Uma vez aceite no ouvido e no coração, deixei de reparar no seu penteado - que de tão estruturado mais parecia uma peruca - e nas suas originais e cenografadas vestes. Aceitei aquele trinado especial de pássaro com tal intensidade que, depois, muito depois do concerto, o disco dela continuava a rodar e a rodar no seu lugar em cima do aparador. Tal como no palco.
E quando tinha visitas na sala fazia um momento de suspense enquanto prometia:
- Têm mesmo de ouvir esta cantora. Irão decerto agradecer-me. Não me canso de repetir que nunca ouvi nada semelhante. As palavras são néctar na sua voz, a melodia iriça-me todos os pelos do braço, a forma como todo o corpo, não apenas a garganta, se entrega a cada música... Em suma, é um rouxinol tão harmonioso, canta de um modo tão agradável que merecia um Nobel.
A maioria dos presentes aquiescia com os braços alapados nos cadeirões, enquanto o disco girava, e batia o pé conforme o seu ritmo mais do que o da canção. Chegavam a ensaiar uns passos de dança envergonhados.

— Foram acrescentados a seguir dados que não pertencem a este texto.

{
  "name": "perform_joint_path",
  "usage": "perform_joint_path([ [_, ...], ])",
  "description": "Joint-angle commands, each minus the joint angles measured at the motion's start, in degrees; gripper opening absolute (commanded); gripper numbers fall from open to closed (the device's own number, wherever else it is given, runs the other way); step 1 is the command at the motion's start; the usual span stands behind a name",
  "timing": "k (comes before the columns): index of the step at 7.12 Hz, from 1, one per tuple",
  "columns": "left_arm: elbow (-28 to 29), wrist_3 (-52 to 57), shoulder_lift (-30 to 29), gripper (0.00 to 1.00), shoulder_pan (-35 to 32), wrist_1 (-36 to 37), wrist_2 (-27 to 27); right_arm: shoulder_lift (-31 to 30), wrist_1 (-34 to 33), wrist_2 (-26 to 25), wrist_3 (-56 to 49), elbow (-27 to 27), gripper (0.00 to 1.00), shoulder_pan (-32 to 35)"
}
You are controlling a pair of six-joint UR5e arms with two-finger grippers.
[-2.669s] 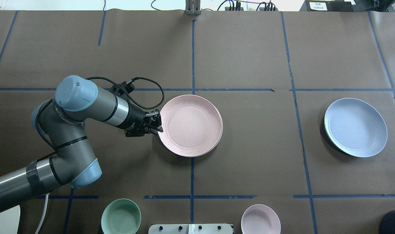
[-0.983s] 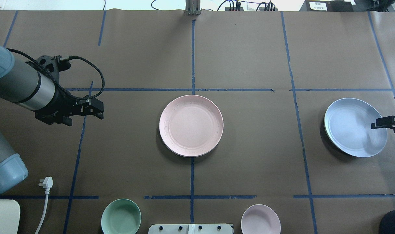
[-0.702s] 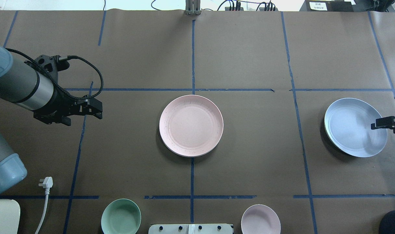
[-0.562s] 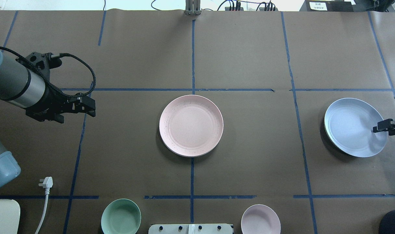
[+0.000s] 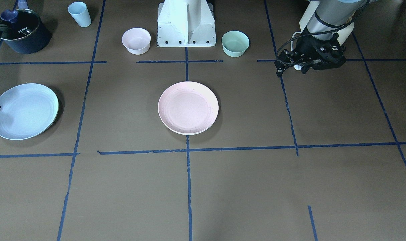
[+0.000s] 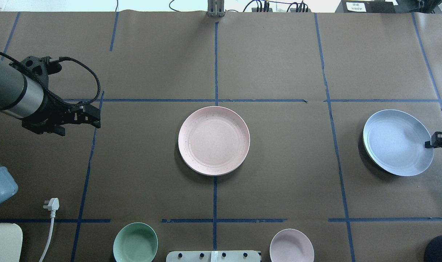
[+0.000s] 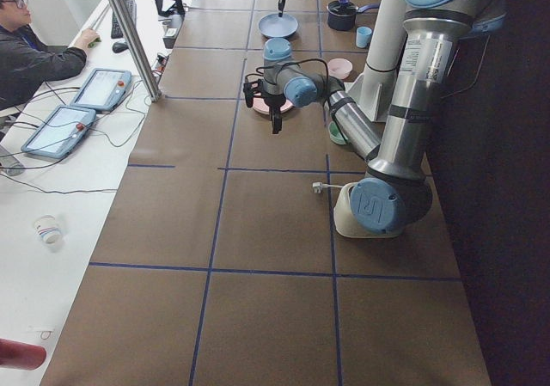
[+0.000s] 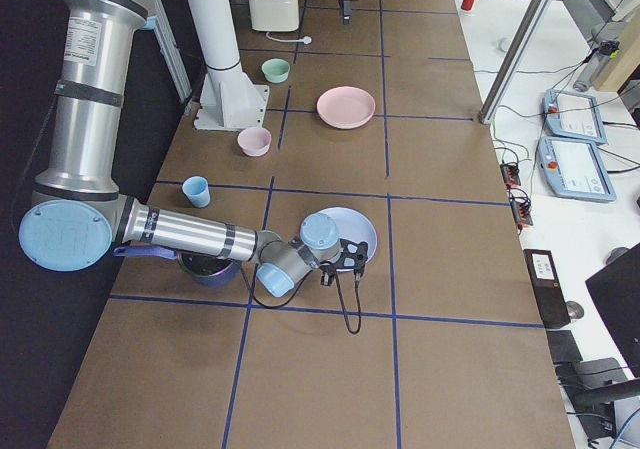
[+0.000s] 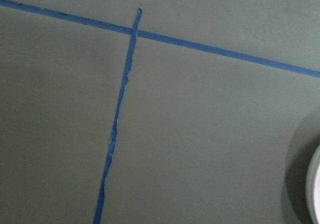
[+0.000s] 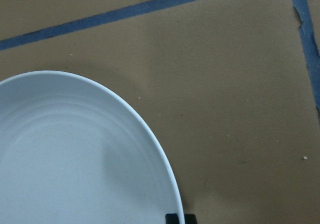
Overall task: Stack three plates with pink and blue
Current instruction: 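Withdraw the left gripper while the right gripper grasps the light blue plate rim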
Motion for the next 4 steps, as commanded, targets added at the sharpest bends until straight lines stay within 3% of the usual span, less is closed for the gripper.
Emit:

Perguntavam-me o nome do disco, onde se podia adquirir e que concertos daria aquela autêntica ave canora.
Contudo, havia também quem - embora em em muito menor número - não achasse a cantora nada do outro mundo, quem desmerecesse a minha adorada voz, insinuando que eu vendia tão bem aquele peixe que até parecia que tinha comissão nas vendas. Não deixava, no entanto, de instalar a dúvida naqueles ouvidos ali reunidos.